I suggest that you start with defining a game as something like

namespace GameTheory

universe u -- or should we drop universe polymorphism in this theory?

structure Game (Player : Type u) where
  /-- The type of possible strategies of a player. -/
  Strategy : Player → Type u
  /-- If each player chooses a strategy, then player `p` wins `payout f p`. -/
  payout : ((p : Player) → Strategy p) → Player → ℝ

Then you can define auction as

/-- Scheme of an auction with a single prize.

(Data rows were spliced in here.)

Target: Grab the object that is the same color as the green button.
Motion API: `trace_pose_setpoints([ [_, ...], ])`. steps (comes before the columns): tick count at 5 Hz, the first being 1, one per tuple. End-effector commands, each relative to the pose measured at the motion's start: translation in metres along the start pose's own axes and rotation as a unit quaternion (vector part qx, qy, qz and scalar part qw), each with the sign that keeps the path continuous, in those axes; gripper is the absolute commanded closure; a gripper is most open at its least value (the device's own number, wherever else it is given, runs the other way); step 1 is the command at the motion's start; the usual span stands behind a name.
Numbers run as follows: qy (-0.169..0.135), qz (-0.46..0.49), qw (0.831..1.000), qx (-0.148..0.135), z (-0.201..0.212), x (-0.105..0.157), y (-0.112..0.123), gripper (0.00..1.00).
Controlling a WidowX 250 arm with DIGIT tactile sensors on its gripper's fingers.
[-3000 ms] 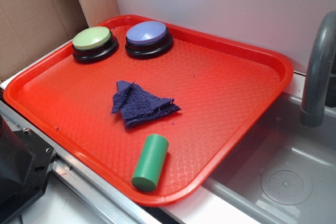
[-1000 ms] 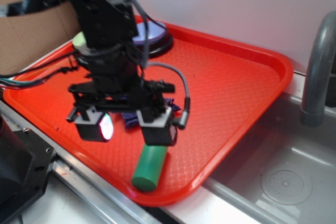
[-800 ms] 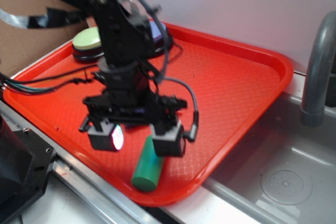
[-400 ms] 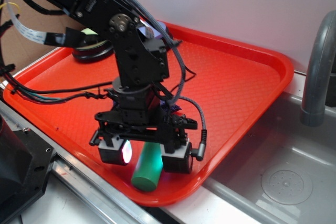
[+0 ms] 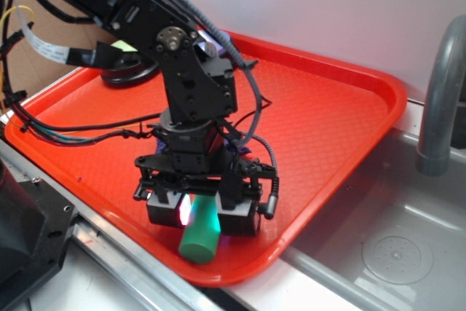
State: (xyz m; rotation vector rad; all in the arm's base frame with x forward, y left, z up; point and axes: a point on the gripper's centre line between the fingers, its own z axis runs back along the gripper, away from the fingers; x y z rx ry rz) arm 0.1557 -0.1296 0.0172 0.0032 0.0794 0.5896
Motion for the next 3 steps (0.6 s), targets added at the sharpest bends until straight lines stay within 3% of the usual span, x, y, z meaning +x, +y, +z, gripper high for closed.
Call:
trace_pose_setpoints([
  [1, -0.005, -0.059, 0.998, -0.017, 0.068, 0.038, 0.017, 1.0],
  [3, -0.013, -0.143, 0.99, 0.009, 0.127, 0.084, 0.049, 1.0],
])
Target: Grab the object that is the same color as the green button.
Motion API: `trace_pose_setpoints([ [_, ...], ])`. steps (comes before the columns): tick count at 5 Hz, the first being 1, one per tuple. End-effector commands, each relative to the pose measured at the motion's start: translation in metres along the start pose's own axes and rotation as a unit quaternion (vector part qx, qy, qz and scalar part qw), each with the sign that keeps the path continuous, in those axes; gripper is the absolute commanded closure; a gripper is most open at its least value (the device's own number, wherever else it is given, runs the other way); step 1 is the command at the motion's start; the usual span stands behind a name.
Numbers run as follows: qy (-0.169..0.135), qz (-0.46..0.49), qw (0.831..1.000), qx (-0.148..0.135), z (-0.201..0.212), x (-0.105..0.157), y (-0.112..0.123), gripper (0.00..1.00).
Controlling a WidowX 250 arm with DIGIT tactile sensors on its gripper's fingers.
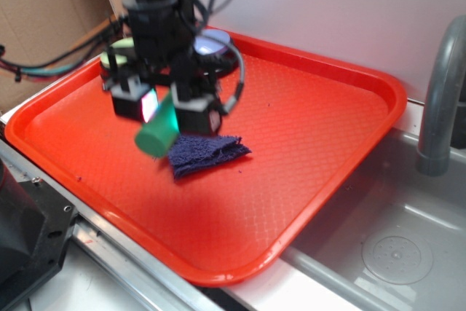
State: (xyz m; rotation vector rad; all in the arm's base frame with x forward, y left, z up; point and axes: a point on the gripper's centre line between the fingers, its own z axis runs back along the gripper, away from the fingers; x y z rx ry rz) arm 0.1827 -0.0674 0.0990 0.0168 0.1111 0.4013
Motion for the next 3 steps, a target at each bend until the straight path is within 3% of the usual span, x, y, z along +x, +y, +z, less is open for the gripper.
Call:
trace_pose_setpoints([
  [1, -0.06, -0.105, 0.993, 0.009, 0.0666, 0.0487, 0.0266, 1.0],
  [3, -0.073, -0.112, 0.991, 0.017, 0.0715, 0.0552, 0.0283, 1.0],
])
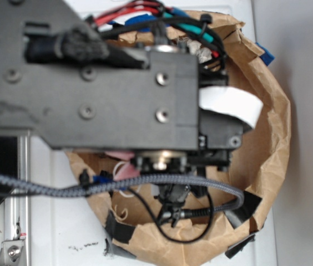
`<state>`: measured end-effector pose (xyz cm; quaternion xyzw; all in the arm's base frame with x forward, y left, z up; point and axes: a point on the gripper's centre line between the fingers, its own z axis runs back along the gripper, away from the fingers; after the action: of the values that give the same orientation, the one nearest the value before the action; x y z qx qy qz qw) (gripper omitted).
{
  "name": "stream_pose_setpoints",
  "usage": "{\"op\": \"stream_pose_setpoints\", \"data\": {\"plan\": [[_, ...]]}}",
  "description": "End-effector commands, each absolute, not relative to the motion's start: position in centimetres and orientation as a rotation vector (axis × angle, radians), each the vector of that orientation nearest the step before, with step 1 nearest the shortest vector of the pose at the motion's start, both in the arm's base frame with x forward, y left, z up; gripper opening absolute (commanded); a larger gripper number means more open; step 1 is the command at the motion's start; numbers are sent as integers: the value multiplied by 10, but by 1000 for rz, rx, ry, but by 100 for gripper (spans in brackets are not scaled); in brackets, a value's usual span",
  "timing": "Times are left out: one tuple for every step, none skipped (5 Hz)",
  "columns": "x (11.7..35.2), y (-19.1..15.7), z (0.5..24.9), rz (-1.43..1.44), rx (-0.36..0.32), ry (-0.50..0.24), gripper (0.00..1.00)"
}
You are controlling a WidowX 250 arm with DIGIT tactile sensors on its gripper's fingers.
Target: Grab the pink bunny.
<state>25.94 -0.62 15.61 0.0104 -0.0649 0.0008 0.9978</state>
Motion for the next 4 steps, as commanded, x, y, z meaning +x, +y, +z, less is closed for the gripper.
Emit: {"op": "stream_pose_setpoints", "data": {"plan": [[262,0,171,30,27,-186,0],[262,1,171,28,22,-188,0],[262,0,171,25,20,-188,0],[263,2,171,26,19,-190,0]]}}
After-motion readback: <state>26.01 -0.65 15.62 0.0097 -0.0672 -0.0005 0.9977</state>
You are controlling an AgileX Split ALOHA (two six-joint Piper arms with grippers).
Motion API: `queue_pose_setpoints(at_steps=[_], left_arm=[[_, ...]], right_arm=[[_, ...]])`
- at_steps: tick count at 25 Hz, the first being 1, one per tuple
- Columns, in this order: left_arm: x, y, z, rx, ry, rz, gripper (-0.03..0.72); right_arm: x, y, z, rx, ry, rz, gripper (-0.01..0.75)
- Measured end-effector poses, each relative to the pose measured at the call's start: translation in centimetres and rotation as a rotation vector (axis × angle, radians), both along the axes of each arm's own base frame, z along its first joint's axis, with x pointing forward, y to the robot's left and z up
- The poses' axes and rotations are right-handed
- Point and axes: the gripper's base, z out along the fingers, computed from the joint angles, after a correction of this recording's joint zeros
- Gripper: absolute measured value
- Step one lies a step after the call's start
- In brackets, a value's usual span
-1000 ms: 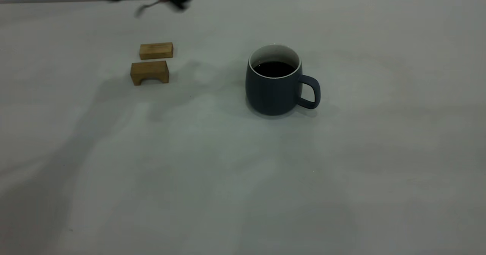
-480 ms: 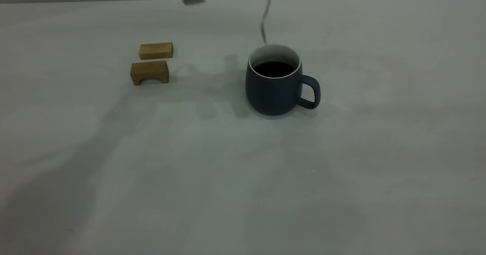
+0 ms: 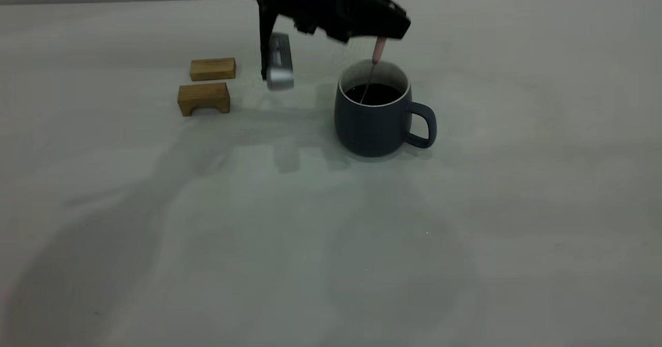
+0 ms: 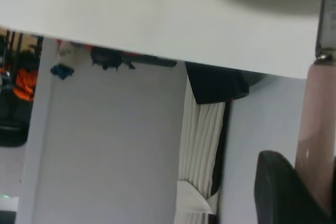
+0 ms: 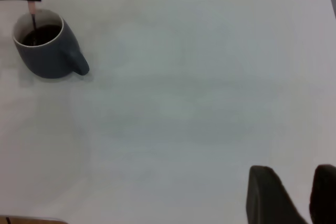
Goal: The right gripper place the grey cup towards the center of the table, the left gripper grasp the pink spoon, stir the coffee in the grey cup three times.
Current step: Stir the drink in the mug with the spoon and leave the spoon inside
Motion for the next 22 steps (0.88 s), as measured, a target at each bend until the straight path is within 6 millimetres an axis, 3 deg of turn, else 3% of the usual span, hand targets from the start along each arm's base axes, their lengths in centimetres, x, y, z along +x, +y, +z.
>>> queue_pose_setpoints(at_steps=[5,9,14,22], left_arm=[[0.0,-0.4,-1.5,-0.120,-0.085,-0.025,0.155],[-0.5,-0.6,-1.7,-0.193,0.044,-0.018,0.155],[-0.6,-0.5,-1.8,-0.148,0.129,0.006,0.155],[0.5,-0.2,-0.1,-0.043,-0.154,-0.025,0.155]], right_arm=[[0.0,0.0,0.0,0.001,0.000,-0.001,0.237],[0.0,0.0,0.0,0.001,0.000,-0.001,0.237],[0.0,0.0,0.0,0.001,0.000,-0.001,0.237],[0.0,0.0,0.0,0.000,0.000,0.000,0.237]])
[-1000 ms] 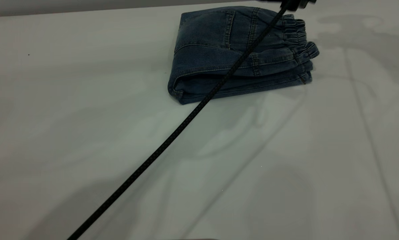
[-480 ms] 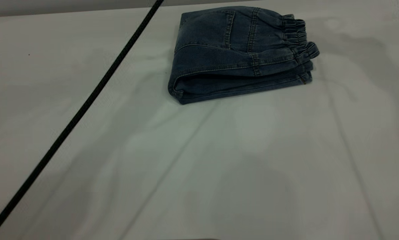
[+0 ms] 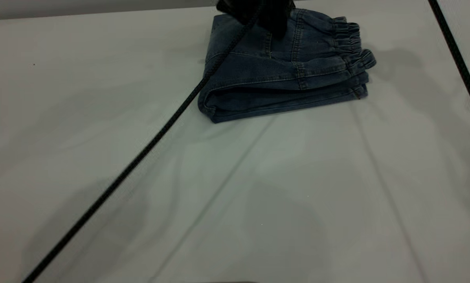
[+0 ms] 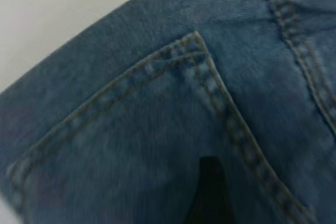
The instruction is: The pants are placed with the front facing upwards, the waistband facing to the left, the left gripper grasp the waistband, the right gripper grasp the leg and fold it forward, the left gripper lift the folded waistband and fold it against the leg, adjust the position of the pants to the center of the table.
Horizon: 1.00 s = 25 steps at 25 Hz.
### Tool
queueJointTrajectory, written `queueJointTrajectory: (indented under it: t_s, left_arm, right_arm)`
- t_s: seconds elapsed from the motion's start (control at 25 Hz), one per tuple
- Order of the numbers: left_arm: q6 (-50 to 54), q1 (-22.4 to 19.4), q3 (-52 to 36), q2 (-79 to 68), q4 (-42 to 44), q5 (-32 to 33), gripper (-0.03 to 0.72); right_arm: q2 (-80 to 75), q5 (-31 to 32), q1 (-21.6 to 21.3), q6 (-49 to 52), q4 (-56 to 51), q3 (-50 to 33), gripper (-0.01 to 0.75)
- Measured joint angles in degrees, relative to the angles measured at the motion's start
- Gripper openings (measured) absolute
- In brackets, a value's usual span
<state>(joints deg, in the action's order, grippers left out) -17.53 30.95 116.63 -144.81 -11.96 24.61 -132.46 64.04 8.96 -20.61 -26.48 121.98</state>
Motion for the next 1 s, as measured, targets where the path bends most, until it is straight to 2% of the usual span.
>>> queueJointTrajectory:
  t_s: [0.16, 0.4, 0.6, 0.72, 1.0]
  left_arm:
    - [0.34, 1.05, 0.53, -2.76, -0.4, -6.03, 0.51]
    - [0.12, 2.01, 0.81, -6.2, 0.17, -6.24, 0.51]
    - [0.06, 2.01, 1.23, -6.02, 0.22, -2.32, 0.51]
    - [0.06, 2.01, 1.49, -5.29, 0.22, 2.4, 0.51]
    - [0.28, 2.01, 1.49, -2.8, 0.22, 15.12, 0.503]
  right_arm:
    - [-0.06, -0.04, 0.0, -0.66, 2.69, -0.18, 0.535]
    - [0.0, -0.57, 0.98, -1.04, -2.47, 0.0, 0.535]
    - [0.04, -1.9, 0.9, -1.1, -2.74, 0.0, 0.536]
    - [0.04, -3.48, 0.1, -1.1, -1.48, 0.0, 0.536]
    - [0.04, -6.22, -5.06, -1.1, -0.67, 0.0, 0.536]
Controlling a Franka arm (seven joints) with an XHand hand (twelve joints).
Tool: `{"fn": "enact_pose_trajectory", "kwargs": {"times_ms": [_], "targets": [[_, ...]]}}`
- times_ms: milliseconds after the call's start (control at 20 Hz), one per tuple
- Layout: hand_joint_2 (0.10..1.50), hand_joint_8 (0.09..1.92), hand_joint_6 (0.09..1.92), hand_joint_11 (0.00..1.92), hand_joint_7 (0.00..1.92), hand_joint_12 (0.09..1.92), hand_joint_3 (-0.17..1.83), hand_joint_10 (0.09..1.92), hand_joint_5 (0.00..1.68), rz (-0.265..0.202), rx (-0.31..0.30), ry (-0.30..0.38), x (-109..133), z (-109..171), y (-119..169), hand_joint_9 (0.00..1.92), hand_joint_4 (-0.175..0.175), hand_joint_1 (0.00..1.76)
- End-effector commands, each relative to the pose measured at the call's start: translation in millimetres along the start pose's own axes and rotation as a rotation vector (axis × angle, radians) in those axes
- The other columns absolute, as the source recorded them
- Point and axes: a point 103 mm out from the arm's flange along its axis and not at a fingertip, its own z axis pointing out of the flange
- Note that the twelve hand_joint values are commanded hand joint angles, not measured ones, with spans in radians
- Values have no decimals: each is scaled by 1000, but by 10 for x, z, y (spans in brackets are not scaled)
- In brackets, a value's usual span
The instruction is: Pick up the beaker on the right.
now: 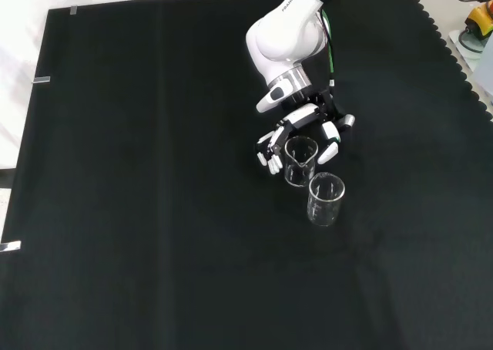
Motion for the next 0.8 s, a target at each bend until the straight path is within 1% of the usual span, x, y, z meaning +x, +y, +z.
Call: {"fn": "enact_pose_trajectory", "kwargs": {"times_ms": [50,150,250,300,350,400,450,500,550,600,650,700,800], "targets": [[403,710,1084,118,706,1346,1095,600,641,22,-31,19,-14,9,14,705,-21,1102],[426,705,1093,175,792,1334,1088,590,699,33,-36,11,-24,5,17,769,-12,1154],[444,706,1074,213,847,1323,1084,574,764,40,-43,0,-30,-5,19,811,5,1194],[540,715,1080,238,878,1320,971,579,868,43,-47,-8,-31,-13,19,829,-37,1182],[614,723,1066,288,919,1298,873,596,956,45,-53,-15,-30,-18,22,859,-93,1179],[739,809,1035,352,970,1265,662,616,990,47,-62,-24,-29,-28,20,890,-132,1212],[841,864,997,419,1010,1221,473,633,1010,47,-67,-28,-26,-38,19,924,-154,1240],[904,881,961,481,1042,1181,348,645,1026,46,-73,-35,-21,-49,18,960,-166,1259],[869,825,952,546,1104,1144,393,643,1057,44,-78,-39,-15,-59,18,1005,-95,1264],[830,728,933,608,1203,1114,431,705,1101,42,-82,-44,-7,-70,20,1017,-102,1316],[788,638,907,666,1290,1087,475,742,1138,39,-84,-45,1,-80,24,1034,-125,1359],[746,568,881,716,1354,1062,524,749,1168,36,-88,-50,12,-91,27,1060,-147,1387],[685,463,828,792,1436,1018,595,721,1212,28,-90,-55,35,-112,37,1113,-169,1413]]}}
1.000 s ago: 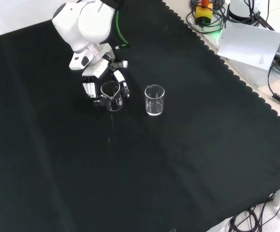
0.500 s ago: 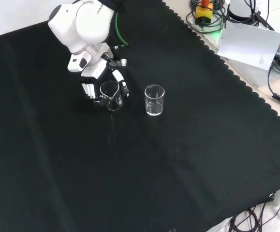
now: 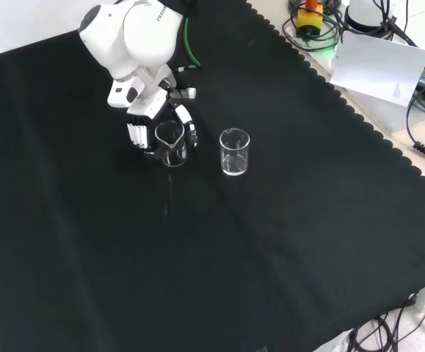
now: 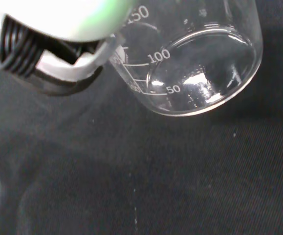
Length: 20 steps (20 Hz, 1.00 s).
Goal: Place the beaker back on the table.
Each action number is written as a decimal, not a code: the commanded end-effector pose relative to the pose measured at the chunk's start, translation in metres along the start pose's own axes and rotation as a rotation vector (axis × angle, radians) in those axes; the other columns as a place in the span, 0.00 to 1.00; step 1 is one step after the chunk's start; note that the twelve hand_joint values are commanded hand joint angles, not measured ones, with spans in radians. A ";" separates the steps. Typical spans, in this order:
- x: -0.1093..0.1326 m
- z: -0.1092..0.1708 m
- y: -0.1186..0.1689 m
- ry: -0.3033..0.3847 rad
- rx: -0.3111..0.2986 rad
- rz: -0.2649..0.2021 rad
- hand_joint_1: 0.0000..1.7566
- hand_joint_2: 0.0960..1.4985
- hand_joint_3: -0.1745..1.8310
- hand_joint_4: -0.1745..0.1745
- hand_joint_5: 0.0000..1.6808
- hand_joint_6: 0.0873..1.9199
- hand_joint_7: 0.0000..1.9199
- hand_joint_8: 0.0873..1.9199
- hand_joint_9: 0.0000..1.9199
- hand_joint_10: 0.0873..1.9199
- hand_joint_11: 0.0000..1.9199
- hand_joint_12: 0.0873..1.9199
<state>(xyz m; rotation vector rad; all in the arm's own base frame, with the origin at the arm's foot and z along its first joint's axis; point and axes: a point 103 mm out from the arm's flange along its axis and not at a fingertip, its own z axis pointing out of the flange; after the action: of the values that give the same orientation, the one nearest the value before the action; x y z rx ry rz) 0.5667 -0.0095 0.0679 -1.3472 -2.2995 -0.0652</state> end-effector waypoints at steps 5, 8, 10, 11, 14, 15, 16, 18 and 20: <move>0.005 -0.006 -0.003 -0.014 -0.001 0.002 0.66 0.27 0.49 0.27 0.29 0.43 0.28 0.40 0.37 0.29 0.25 0.67; 0.005 -0.008 -0.006 -0.012 0.010 0.011 0.65 0.27 0.49 0.27 0.28 0.41 0.27 0.39 0.35 0.30 0.24 0.67; 0.005 -0.008 -0.007 -0.007 0.020 0.013 0.65 0.27 0.49 0.27 0.28 0.41 0.27 0.39 0.35 0.30 0.23 0.67; 0.006 -0.009 -0.007 -0.007 0.027 0.014 0.65 0.27 0.49 0.27 0.28 0.41 0.27 0.39 0.35 0.31 0.23 0.67; 0.007 -0.012 -0.007 -0.002 0.051 0.019 0.65 0.27 0.49 0.27 0.28 0.41 0.27 0.39 0.35 0.31 0.23 0.67; 0.008 -0.013 -0.007 0.000 0.055 0.020 0.65 0.27 0.49 0.27 0.28 0.41 0.27 0.39 0.35 0.31 0.23 0.67; 0.009 -0.014 -0.007 0.002 0.057 0.021 0.65 0.27 0.49 0.27 0.28 0.41 0.27 0.39 0.35 0.31 0.23 0.67; 0.013 -0.017 -0.007 -0.004 0.064 0.021 0.65 0.27 0.49 0.27 0.28 0.41 0.27 0.39 0.35 0.31 0.23 0.67; 0.016 -0.019 -0.009 -0.018 0.077 0.029 0.65 0.27 0.49 0.27 0.28 0.40 0.27 0.39 0.35 0.31 0.23 0.67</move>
<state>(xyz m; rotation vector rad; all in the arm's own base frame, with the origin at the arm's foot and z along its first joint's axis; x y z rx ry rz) 0.5620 -0.0090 0.0872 -1.3431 -2.2700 0.0066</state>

This formalization assumes that only the winner pays a price,
i.e., there are no entrance fees etc. -/
structure AuctionScheme (Player : Type u) where
  /-- Who gets the prize. -/
  winner (bid : Player → ℝ) : Player
  /-- How much does the winner pay for the prize. -/
  price (bid : Player → ℝ) : ℝ

def AuctionScheme.toGame {Player : Type u} (scheme : AuctionScheme Player)
    (utility : Player → ℝ) : Game Player where
  Strategy _ := ℝ
  payout (bid : Player → ℝ) (p : Player) := Pi.single (scheme.winner bid) (utility p - scheme.price p)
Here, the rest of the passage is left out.